SA Bugzilla – Bug 7360
SPF check plugin should verify reply to (From:) as well
Last modified: 2016-10-14 19:13:03 UTC
Right now it's possible to easily bypass SPF checks by spoofing From: (reply to) instead of envelope sender (sender). Given that spam assasin checks only envelope sender, it doesn't notice that someone is spoofing foreign domain and accepts the e-mail with no negative score even if it originated from server that isn't listed in SPF records for a domain. How to reproduce: send spoofed mail using this command: mail -aFrom:hacker@apache.org -s "Your SPF can be easily hacked!" someone@apache.org SPF check will not be able to recognize that it's a spoof mail because envelope sender will not be hacker@apache.org but the hostname of mail server. However 99% of all mail clients will display it as mail delivered by hacker@apache.org and spam assasin should be able to know that.
SPF checks are applied the envelope sender address. "From:" is not part of the SPF spec.
Do you realize that this renders SPF check absolutely useless? Every script kiddie can bypass it as it's implemented in SA right now.
(In reply to Petr Bena from comment #2) > Do you realize that this renders SPF check absolutely useless? Every script > kiddie can bypass it as it's implemented in SA right now. SpamAssassin didn't invent the spec. SpamAssassin follows the spec.
Please take further comments to the SA users list. Bugzilla is not the right place do discuss this.
maybe Sender-ID is much much better then SPF? ironical microsoft does not use it anymore :-) (use dkim would be solution) or maybe time to make dmarc testing in SpamAssassin ?

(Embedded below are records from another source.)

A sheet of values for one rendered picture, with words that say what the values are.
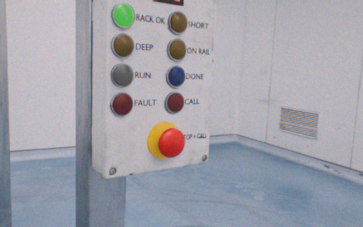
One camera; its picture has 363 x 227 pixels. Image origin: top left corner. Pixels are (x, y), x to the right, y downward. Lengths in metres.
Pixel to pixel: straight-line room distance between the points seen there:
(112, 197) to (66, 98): 3.36
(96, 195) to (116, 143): 0.11
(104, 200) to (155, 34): 0.25
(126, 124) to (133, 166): 0.06
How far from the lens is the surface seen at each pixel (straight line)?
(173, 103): 0.47
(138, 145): 0.46
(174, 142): 0.45
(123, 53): 0.43
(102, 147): 0.45
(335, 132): 3.83
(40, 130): 3.87
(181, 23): 0.47
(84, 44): 0.50
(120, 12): 0.43
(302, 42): 4.13
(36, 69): 3.80
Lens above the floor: 1.01
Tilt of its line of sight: 8 degrees down
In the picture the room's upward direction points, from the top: 2 degrees clockwise
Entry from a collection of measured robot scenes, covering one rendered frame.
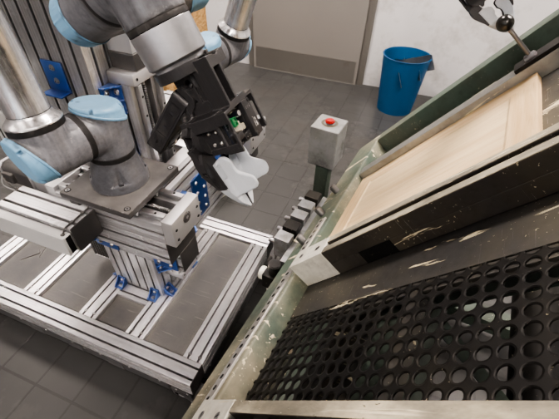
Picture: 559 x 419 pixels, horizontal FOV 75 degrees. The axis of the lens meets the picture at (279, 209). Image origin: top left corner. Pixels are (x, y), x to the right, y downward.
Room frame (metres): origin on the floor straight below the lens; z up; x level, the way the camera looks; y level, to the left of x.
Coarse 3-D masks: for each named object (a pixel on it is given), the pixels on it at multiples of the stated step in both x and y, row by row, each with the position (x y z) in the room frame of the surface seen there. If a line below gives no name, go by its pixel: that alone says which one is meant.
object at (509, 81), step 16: (544, 64) 0.86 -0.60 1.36; (512, 80) 0.88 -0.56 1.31; (480, 96) 0.91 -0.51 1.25; (496, 96) 0.89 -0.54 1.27; (448, 112) 0.97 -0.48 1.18; (464, 112) 0.92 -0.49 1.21; (432, 128) 0.94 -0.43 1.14; (400, 144) 1.02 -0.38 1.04; (416, 144) 0.96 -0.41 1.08; (384, 160) 0.99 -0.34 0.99
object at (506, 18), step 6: (498, 18) 0.93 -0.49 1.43; (504, 18) 0.92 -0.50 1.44; (510, 18) 0.92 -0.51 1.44; (498, 24) 0.92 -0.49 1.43; (504, 24) 0.91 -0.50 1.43; (510, 24) 0.91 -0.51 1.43; (498, 30) 0.92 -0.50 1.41; (504, 30) 0.92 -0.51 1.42; (510, 30) 0.92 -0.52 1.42; (516, 36) 0.91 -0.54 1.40; (522, 42) 0.91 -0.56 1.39; (522, 48) 0.90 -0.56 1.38; (528, 54) 0.90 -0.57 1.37; (534, 54) 0.89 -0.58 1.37; (528, 60) 0.89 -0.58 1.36
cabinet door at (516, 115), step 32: (512, 96) 0.82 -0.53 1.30; (448, 128) 0.91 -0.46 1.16; (480, 128) 0.77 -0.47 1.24; (512, 128) 0.66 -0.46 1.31; (416, 160) 0.85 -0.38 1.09; (448, 160) 0.71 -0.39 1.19; (480, 160) 0.62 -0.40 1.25; (384, 192) 0.78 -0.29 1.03; (416, 192) 0.66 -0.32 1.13; (352, 224) 0.72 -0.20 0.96
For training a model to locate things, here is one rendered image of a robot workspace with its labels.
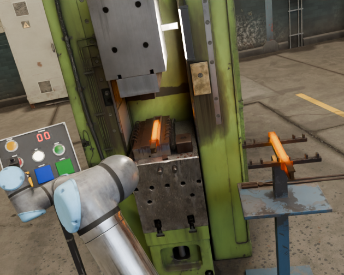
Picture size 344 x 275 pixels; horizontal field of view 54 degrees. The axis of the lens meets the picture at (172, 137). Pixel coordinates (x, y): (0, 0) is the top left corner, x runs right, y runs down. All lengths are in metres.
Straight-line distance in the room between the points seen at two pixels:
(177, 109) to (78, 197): 1.51
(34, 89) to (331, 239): 6.00
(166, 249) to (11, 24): 5.72
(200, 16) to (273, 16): 6.81
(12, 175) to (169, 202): 0.88
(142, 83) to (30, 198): 0.74
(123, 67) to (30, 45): 5.49
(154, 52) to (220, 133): 0.61
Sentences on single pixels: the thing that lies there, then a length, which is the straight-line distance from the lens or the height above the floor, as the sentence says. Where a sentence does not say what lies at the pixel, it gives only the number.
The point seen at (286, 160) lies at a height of 0.98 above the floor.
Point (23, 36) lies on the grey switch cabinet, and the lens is 7.12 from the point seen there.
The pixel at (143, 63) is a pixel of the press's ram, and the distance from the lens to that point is 1.67.
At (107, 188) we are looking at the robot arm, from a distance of 0.85.
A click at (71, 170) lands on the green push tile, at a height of 0.99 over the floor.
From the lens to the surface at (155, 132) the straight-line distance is 1.88.
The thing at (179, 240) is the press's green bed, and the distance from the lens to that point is 2.08.
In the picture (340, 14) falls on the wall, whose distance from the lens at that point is 9.46.
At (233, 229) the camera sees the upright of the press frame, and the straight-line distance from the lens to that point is 2.31.
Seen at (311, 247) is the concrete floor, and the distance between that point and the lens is 2.57.
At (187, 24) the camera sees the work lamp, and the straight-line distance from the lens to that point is 1.75.
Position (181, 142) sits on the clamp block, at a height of 0.98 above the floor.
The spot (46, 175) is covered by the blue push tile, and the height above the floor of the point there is 1.00.
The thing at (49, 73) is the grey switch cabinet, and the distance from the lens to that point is 7.13.
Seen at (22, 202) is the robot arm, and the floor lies 1.10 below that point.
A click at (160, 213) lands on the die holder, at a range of 1.95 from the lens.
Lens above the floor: 1.72
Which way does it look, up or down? 23 degrees down
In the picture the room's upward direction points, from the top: 10 degrees counter-clockwise
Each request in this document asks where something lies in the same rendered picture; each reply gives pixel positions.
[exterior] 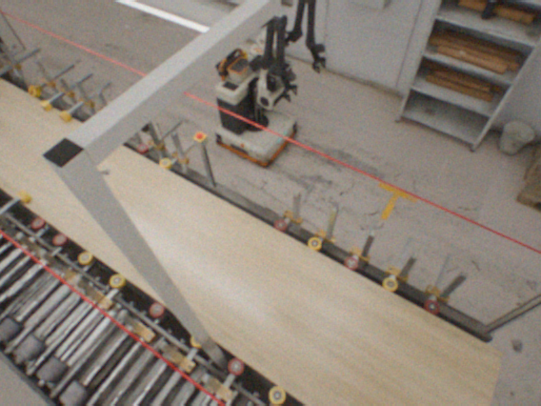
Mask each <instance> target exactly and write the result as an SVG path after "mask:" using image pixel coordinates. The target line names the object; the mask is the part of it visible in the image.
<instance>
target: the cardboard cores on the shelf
mask: <svg viewBox="0 0 541 406"><path fill-rule="evenodd" d="M487 2H488V0H460V1H459V4H458V5H460V6H464V7H467V9H472V10H478V11H482V12H483V10H484V8H485V7H486V5H487ZM540 12H541V10H535V9H530V8H526V7H522V6H518V5H514V4H511V3H507V2H502V1H498V0H496V3H495V5H494V7H493V9H492V11H491V14H492V15H496V16H499V17H504V18H508V19H510V20H514V21H518V22H521V23H525V24H530V22H531V20H532V19H535V20H536V19H537V17H538V16H539V14H540ZM429 43H430V44H432V45H433V46H436V47H439V48H438V51H437V52H438V53H441V54H444V55H447V56H449V57H452V58H455V59H458V60H462V61H465V62H468V63H471V64H473V65H474V66H476V67H479V68H482V69H485V70H489V71H494V72H497V73H500V74H503V73H504V72H505V70H509V71H515V70H516V68H517V67H518V65H519V63H517V62H514V61H515V60H516V58H517V54H518V52H519V51H518V50H514V49H511V48H508V47H505V46H501V45H498V44H495V43H491V42H488V41H485V40H482V39H478V38H475V37H473V36H472V35H469V34H465V33H462V32H459V31H455V30H450V29H446V30H445V32H442V31H438V30H436V31H435V32H434V34H433V35H432V36H431V39H430V41H429ZM422 67H425V68H428V69H432V70H434V74H433V75H431V74H428V75H427V77H426V79H425V81H426V82H430V83H432V84H436V85H439V86H442V87H445V88H448V89H451V90H454V91H460V93H463V94H466V95H469V96H472V97H475V98H478V99H481V100H485V101H488V102H491V101H492V99H493V98H494V94H491V93H489V91H492V92H495V93H498V94H499V93H500V92H501V90H502V87H501V86H499V85H496V84H493V83H491V82H488V81H484V80H481V79H478V78H476V77H473V76H470V75H467V74H464V73H462V72H459V71H453V70H450V68H448V67H445V66H442V65H439V64H436V63H433V62H430V61H427V60H425V61H424V63H423V66H422Z"/></svg>
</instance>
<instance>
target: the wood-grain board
mask: <svg viewBox="0 0 541 406"><path fill-rule="evenodd" d="M40 103H42V101H41V100H39V99H38V98H36V97H33V96H30V95H29V94H28V93H26V92H25V91H22V90H20V89H18V88H16V87H15V86H13V85H12V84H10V83H8V82H6V81H5V80H3V79H1V78H0V189H1V190H3V191H4V192H5V193H7V194H9V195H10V196H11V197H13V198H15V197H16V196H17V195H16V194H17V193H19V192H20V191H22V190H24V191H26V192H27V193H29V195H30V196H31V199H30V200H29V201H27V202H26V203H25V202H24V201H22V202H21V203H22V204H24V205H25V206H27V208H28V209H29V210H31V211H32V212H34V213H36V214H37V215H38V216H40V217H41V218H43V219H44V220H46V221H47V222H48V223H50V224H51V225H52V226H53V227H54V228H56V229H57V230H59V232H60V233H62V234H65V235H66V236H67V237H69V238H70V239H71V240H73V241H74V242H76V243H77V244H78V245H80V246H81V247H83V248H84V249H86V250H87V251H88V252H90V253H91V254H92V255H93V256H95V257H96V258H97V259H99V260H101V261H103V262H104V263H105V264H107V265H108V266H110V267H111V268H113V269H114V270H115V271H117V272H118V273H119V274H120V275H122V276H123V277H124V278H126V279H127V280H129V281H130V282H131V283H133V284H134V285H136V286H137V287H138V288H140V289H141V290H143V291H144V292H146V293H147V294H148V295H149V296H150V297H152V298H153V299H155V300H157V301H158V302H160V303H162V304H163V305H164V306H165V307H167V308H168V309H169V307H168V306H167V305H166V304H165V302H164V301H163V300H162V299H161V298H160V297H159V295H158V294H157V292H155V291H154V290H153V288H152V287H151V286H150V285H149V283H148V282H147V281H146V280H145V279H144V278H143V276H142V275H141V274H140V273H138V270H137V269H136V268H135V267H134V266H133V265H132V263H131V262H129V261H128V260H127V258H126V257H125V256H124V255H123V254H122V253H121V250H120V249H119V248H118V247H117V246H116V244H115V243H114V242H113V241H112V240H111V239H110V237H109V236H108V235H107V234H106V232H105V231H104V230H102V228H101V227H100V226H99V224H98V223H97V222H96V221H95V220H94V218H93V217H92V216H91V215H90V214H89V212H88V211H87V210H86V209H85V208H84V205H83V204H82V203H81V202H80V201H79V199H78V198H77V197H76V196H75V195H74V194H73V192H72V191H71V190H70V189H69V187H68V186H67V185H65V184H64V183H63V181H62V179H61V178H60V177H59V176H58V175H57V173H56V172H55V171H54V170H53V169H52V168H51V166H50V165H49V164H48V163H47V161H46V160H45V159H44V158H43V157H42V154H43V153H44V152H46V151H47V150H48V149H50V148H51V147H52V146H54V145H55V144H56V143H58V142H59V141H61V140H63V139H64V138H65V137H66V138H67V137H68V136H69V135H70V133H71V132H73V131H74V130H76V129H77V128H78V127H79V126H80V125H81V124H82V123H81V122H79V121H77V120H75V119H73V118H72V120H70V121H69V122H67V123H66V122H65V121H63V120H62V119H61V118H60V116H59V114H60V113H61V112H60V111H59V110H57V109H55V108H51V110H49V111H48V112H45V111H43V110H42V109H41V107H40V106H39V104H40ZM95 167H96V169H97V170H98V171H99V172H100V171H102V170H106V169H111V171H110V175H109V176H107V175H102V177H104V178H105V179H106V181H107V182H108V185H109V186H110V188H111V190H112V191H113V193H114V194H115V196H116V197H117V199H118V200H119V202H120V203H121V204H122V207H123V208H124V210H125V211H126V213H127V214H128V216H129V217H130V219H131V221H132V222H134V224H135V225H136V228H137V229H138V231H139V232H140V233H141V234H142V235H143V237H144V238H145V240H146V241H147V243H148V244H149V246H150V249H151V250H152V252H153V253H154V255H155V256H156V257H157V259H159V260H160V262H161V263H162V265H163V266H164V268H165V269H166V272H167V273H168V275H169V276H170V278H171V280H172V281H173V282H174V284H175V285H176V287H177V288H178V290H179V292H180V294H182V295H183V297H185V299H186V300H187V302H188V303H189V305H190V306H191V308H192V309H193V311H194V313H195V315H196V316H197V318H198V319H199V321H200V322H201V324H203V325H204V327H205V328H206V330H207V331H208V332H209V334H210V337H211V338H212V340H213V341H214V342H215V343H217V344H218V345H220V346H221V347H222V348H225V349H226V350H228V351H229V352H231V353H232V354H233V355H235V356H237V357H238V358H239V359H240V360H242V362H244V363H245V364H248V365H249V366H250V367H252V368H253V369H254V370H255V371H257V372H258V373H259V374H261V375H262V376H264V377H265V378H268V379H269V380H271V381H272V382H274V383H275V384H276V386H278V387H280V388H282V389H283V390H284V391H285V392H286V393H288V394H289V395H292V396H293V397H295V398H296V399H298V400H299V401H300V402H302V403H303V404H305V405H306V406H490V405H491V398H492V394H493V390H494V387H495V382H496V379H497V377H498V375H499V371H500V367H501V363H502V359H503V355H504V353H503V352H501V351H499V350H497V349H495V348H493V347H492V346H490V345H488V344H486V343H484V342H482V341H481V340H479V339H477V338H475V337H473V336H471V335H469V334H467V333H465V332H463V331H461V330H459V329H458V328H455V327H453V326H451V325H450V324H448V323H447V322H445V321H443V320H441V319H439V318H437V316H436V315H433V314H431V313H429V312H426V311H425V310H423V309H421V308H419V307H417V306H415V305H414V304H412V303H410V302H409V301H407V300H405V299H404V298H402V297H399V296H397V295H395V294H393V293H391V292H389V291H387V290H385V288H383V287H382V286H380V285H378V284H375V283H373V282H371V281H370V280H368V279H366V278H365V277H363V276H361V275H359V274H357V273H354V272H352V271H350V270H348V269H347V268H345V266H343V265H341V264H339V263H337V262H336V261H334V260H331V259H329V258H327V257H325V256H324V255H322V254H320V253H318V252H316V251H315V250H312V249H310V248H308V247H306V245H304V244H303V243H301V242H299V241H297V240H295V239H293V238H291V237H289V236H287V235H285V234H283V233H281V232H279V231H277V230H275V229H274V228H272V227H270V225H268V224H266V223H264V222H262V221H260V220H259V219H257V218H255V217H253V216H251V215H248V214H246V213H244V212H242V211H240V210H238V209H236V208H235V207H233V206H232V205H231V204H230V203H227V202H225V201H224V200H222V199H220V198H218V197H216V196H214V195H213V194H211V193H208V192H205V191H203V190H202V189H200V188H198V187H196V186H194V184H192V183H191V182H189V181H188V180H186V179H183V178H181V177H180V176H178V175H176V174H174V173H171V172H170V171H168V170H166V169H164V168H162V167H159V166H158V165H156V164H154V162H152V161H150V160H148V158H146V157H144V156H142V155H140V154H138V153H136V152H134V151H131V150H129V149H127V148H125V147H124V146H122V145H121V146H120V147H119V148H118V149H117V150H116V151H114V152H113V153H112V154H111V155H109V156H108V157H107V158H106V159H105V161H103V162H101V163H100V164H99V165H98V166H95ZM17 197H18V196H17Z"/></svg>
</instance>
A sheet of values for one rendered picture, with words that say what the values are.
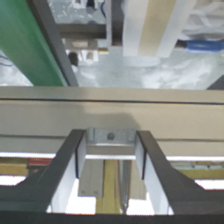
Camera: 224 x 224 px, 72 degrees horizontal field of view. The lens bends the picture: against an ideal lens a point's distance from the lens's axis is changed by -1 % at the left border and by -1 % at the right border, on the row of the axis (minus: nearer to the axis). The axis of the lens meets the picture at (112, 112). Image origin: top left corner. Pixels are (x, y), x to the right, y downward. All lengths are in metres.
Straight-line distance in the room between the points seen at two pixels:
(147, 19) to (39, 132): 0.26
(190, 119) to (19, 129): 0.19
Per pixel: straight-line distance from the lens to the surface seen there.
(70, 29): 0.53
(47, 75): 0.17
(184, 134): 0.19
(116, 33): 0.48
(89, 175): 6.45
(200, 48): 0.47
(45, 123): 0.19
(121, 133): 0.16
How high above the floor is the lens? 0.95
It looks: 20 degrees down
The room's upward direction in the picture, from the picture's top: 179 degrees counter-clockwise
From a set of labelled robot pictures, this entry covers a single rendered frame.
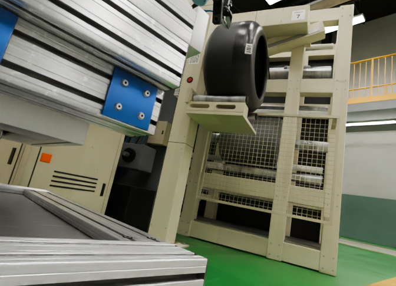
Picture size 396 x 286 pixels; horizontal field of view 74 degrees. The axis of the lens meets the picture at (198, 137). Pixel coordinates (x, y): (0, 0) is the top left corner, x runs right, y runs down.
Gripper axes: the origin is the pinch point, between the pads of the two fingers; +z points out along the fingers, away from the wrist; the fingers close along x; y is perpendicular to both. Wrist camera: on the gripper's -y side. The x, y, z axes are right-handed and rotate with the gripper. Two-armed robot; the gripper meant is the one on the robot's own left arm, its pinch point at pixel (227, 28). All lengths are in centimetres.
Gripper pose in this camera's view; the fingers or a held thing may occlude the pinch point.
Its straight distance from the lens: 154.2
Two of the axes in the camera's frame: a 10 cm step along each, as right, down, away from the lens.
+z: 3.6, 3.9, 8.4
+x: -9.0, -0.8, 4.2
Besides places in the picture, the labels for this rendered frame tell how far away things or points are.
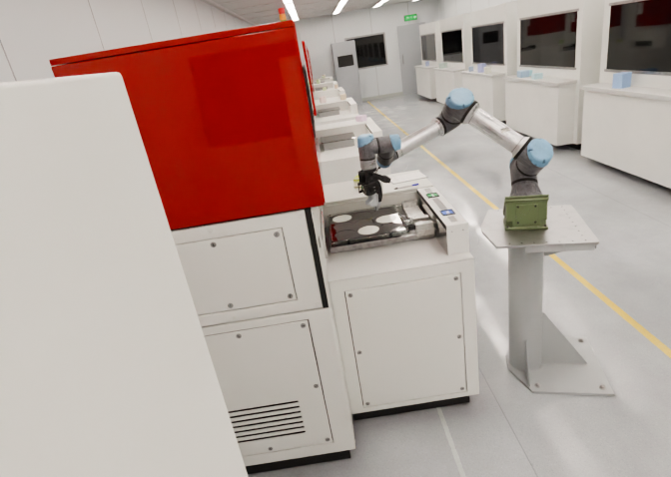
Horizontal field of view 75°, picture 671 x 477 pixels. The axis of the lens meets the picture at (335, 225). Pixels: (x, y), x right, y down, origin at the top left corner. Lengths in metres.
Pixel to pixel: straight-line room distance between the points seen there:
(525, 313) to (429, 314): 0.57
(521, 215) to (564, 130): 4.57
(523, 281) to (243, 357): 1.35
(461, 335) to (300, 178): 1.08
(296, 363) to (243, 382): 0.23
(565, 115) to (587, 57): 0.72
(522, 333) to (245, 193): 1.59
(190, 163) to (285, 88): 0.40
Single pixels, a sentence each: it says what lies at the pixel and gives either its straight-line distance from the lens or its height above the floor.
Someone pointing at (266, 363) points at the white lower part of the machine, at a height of 0.61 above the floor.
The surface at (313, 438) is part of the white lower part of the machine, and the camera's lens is 2.12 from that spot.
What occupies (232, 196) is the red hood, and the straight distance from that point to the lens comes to 1.54.
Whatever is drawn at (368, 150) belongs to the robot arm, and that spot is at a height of 1.28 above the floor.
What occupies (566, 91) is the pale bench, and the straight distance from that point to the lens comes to 6.61.
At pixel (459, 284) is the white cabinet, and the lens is 1.99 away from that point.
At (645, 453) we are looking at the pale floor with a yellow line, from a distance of 2.40.
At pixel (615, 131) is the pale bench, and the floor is 0.47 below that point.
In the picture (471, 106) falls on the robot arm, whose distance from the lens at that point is 2.15.
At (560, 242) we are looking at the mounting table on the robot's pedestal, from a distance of 2.09.
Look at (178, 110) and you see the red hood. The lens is 1.52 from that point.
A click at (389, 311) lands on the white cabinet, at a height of 0.62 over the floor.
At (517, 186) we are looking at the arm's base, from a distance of 2.20.
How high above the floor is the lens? 1.71
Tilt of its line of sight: 22 degrees down
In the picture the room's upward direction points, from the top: 9 degrees counter-clockwise
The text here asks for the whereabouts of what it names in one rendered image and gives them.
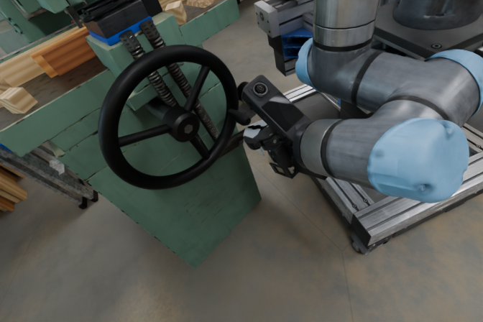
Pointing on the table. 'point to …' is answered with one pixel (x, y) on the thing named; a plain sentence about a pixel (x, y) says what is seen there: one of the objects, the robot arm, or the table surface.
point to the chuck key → (100, 4)
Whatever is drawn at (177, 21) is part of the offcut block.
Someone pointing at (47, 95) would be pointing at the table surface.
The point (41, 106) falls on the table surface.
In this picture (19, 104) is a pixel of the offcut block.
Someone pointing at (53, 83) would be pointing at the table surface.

(In reply to Benny Pedersen from comment #5) > maybe Sender-ID is much much better then SPF? > > ironical microsoft does not use it anymore :-) > > (use dkim would be solution) > > or maybe time to make dmarc testing in SpamAssassin ? Please take further comments to the SA users list. Bugzilla is not the right place do discuss this. this also applies to you.